= REQUIRED WORK =
Copy each line of the records that contains the word "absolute".

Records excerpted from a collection
◇ ◇ ◇ ◇ ◇ ◇ ◇

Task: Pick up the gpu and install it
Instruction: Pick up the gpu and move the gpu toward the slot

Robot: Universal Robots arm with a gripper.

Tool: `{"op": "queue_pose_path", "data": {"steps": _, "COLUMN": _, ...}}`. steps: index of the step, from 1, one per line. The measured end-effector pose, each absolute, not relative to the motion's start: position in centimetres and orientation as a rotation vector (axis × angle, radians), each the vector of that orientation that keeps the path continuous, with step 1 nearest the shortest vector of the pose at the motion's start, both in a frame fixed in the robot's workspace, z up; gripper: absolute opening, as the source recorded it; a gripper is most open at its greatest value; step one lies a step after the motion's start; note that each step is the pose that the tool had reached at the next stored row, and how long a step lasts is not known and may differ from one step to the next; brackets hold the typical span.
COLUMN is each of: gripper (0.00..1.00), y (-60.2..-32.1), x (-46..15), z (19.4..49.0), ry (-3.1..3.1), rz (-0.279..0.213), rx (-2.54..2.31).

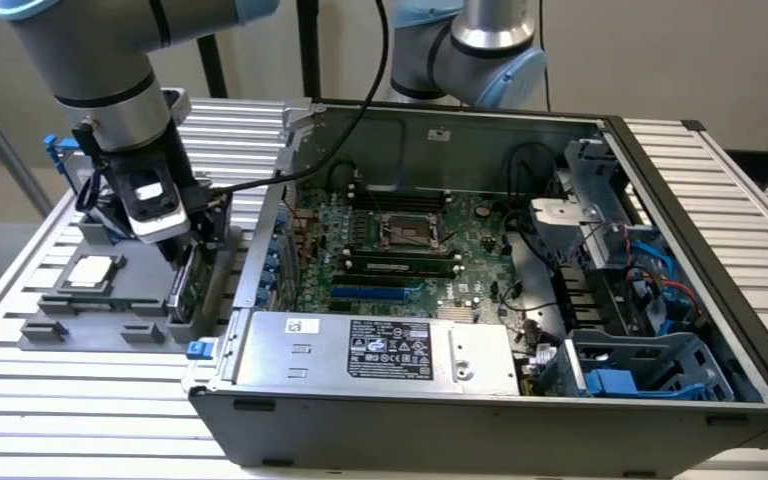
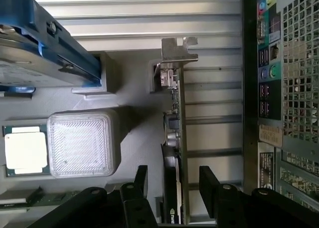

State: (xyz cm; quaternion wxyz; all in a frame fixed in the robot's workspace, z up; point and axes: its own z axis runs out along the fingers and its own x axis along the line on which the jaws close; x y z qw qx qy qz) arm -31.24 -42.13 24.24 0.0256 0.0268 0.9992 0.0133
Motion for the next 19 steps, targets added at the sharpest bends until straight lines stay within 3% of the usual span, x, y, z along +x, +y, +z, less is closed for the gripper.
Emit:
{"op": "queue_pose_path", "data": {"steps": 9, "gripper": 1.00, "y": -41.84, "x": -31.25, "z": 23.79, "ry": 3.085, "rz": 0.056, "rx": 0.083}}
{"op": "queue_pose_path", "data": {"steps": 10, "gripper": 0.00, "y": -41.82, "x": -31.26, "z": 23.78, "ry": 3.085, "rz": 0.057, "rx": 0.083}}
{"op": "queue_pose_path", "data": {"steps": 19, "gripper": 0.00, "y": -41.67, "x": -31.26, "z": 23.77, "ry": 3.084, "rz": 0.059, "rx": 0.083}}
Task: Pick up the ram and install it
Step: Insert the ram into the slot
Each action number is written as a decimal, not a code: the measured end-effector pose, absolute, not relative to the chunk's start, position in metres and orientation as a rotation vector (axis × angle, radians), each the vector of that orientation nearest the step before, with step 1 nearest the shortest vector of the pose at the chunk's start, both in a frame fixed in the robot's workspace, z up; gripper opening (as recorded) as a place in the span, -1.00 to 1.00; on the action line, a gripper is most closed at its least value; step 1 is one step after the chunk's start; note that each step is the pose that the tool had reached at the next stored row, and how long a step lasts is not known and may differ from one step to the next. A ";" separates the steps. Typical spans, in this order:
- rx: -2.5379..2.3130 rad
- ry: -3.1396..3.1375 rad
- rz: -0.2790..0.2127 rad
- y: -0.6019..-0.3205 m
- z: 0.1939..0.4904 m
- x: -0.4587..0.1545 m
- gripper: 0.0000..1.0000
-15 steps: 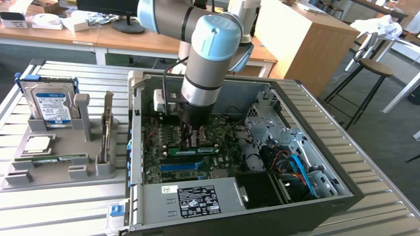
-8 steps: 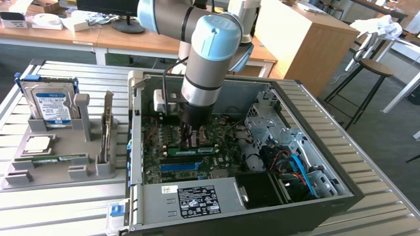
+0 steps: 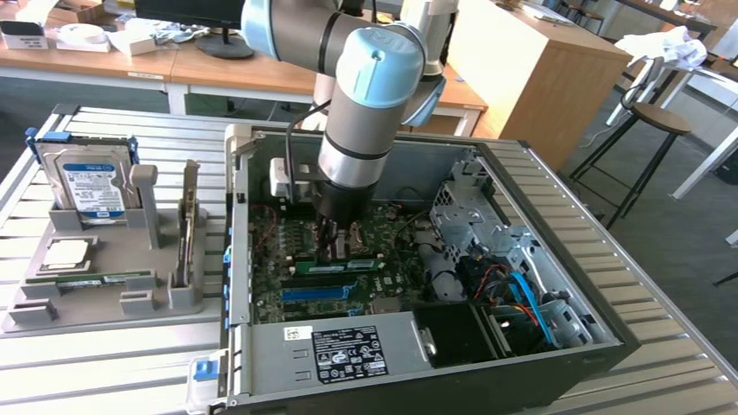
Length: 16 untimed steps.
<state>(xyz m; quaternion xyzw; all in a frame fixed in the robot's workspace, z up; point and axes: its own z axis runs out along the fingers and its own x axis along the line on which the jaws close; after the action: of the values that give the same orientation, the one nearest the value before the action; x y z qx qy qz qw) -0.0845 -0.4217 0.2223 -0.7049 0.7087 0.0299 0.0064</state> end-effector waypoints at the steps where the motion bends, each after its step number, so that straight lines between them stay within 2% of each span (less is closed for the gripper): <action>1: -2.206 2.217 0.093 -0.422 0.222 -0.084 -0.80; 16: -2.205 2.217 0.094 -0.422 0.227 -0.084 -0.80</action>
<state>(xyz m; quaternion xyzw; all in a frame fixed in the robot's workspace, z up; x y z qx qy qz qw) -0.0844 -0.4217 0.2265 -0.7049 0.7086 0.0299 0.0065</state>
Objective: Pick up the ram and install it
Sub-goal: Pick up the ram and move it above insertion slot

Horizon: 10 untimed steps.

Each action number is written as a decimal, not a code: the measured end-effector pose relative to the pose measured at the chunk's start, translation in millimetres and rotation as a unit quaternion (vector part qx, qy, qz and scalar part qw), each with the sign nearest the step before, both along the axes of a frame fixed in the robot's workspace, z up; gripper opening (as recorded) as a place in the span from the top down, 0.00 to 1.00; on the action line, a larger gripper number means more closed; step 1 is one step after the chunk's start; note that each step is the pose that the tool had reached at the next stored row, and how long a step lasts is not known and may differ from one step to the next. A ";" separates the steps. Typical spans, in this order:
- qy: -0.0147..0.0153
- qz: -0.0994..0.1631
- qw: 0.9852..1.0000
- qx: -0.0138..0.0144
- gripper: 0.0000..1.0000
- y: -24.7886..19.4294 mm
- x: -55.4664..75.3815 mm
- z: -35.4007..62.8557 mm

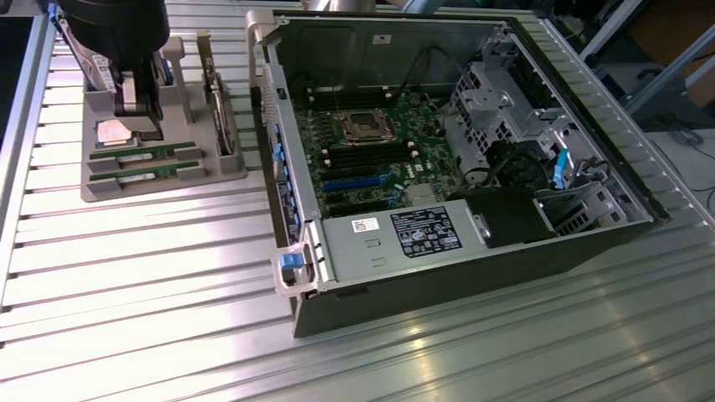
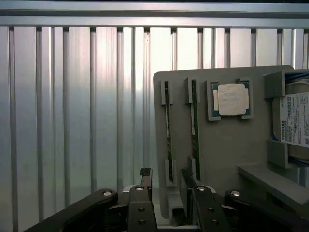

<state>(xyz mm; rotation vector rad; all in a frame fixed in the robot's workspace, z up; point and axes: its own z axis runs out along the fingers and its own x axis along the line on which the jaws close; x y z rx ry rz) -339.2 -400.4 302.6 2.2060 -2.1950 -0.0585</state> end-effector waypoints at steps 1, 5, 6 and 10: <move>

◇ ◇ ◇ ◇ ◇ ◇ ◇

= ANSWER BELOW =
Tool: `{"op": "queue_pose_path", "data": {"steps": _, "COLUMN": _, ...}}`. steps: index of the step, from 1, one per line. The measured end-effector pose, each absolute, not relative to the motion's start: position in centimetres and orientation as a rotation vector (axis × angle, radians), each the vector of that orientation that keeps the path continuous, with step 1 nearest the shortest vector of the pose at the motion's start, both in a frame fixed in the robot's workspace, z up; gripper: absolute opening, as the source recorded it; a gripper is most open at its greatest value; step one lies a step after the motion's start; note that each step is the pose that the tool had reached at the next stored row, and how long a step lasts is not known and may differ from one step to the next; brackets hold the typical span.
Each action number is written as a decimal, not a code: the measured end-effector pose, absolute, not relative to the chunk's start, position in metres and orientation as a rotation vector (axis × angle, radians), each the vector of that orientation nearest the step before, with step 1 nearest the shortest vector of the pose at the chunk's start, both in a frame fixed in the robot's workspace, z up; gripper opening (as recorded) as a place in the span, -1.00 to 1.00; on the action line, a gripper is most closed at its least value; step 1 is one step after the chunk's start; note that each step is the pose that the tool had reached at the next stored row, and how long a step lasts is not known and may differ from one step to the next. A ";" separates the steps. Typical spans, in this order:

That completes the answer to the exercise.